Your instructions
Please count how many lines below contain the word "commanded" and reply with only that number.

Record set
• • •
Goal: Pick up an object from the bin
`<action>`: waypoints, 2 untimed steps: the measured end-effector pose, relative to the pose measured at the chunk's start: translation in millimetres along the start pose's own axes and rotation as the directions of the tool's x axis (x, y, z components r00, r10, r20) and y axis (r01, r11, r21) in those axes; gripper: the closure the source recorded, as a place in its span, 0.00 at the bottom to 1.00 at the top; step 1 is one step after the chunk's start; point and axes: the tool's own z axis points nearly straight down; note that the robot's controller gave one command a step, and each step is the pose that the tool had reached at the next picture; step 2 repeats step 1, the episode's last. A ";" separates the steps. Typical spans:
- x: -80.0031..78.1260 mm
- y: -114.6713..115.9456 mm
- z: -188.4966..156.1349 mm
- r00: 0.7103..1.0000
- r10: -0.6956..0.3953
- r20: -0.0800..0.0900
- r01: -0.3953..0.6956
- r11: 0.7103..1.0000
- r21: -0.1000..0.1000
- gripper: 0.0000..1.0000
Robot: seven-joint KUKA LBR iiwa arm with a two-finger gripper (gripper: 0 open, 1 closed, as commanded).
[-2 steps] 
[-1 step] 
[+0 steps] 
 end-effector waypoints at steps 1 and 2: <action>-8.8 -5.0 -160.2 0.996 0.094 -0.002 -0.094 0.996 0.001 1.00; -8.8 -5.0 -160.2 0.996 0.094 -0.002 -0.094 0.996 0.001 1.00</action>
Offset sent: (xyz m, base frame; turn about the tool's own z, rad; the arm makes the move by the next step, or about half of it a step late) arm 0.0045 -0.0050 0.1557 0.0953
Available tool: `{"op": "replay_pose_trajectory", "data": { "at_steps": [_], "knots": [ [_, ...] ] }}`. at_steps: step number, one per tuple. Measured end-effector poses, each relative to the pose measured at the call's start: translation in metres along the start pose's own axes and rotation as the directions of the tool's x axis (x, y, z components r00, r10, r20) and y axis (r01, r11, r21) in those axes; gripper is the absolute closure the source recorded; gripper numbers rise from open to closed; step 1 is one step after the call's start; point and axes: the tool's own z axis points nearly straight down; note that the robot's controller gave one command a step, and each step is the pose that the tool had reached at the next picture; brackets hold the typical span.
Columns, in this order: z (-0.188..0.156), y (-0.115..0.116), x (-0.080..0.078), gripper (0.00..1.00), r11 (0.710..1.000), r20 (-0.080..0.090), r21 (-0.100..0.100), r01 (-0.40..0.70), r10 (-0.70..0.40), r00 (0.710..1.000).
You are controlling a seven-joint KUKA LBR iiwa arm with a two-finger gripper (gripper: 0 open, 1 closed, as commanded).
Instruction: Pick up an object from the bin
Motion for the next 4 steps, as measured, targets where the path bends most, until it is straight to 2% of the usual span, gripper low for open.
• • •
Result for this exercise
2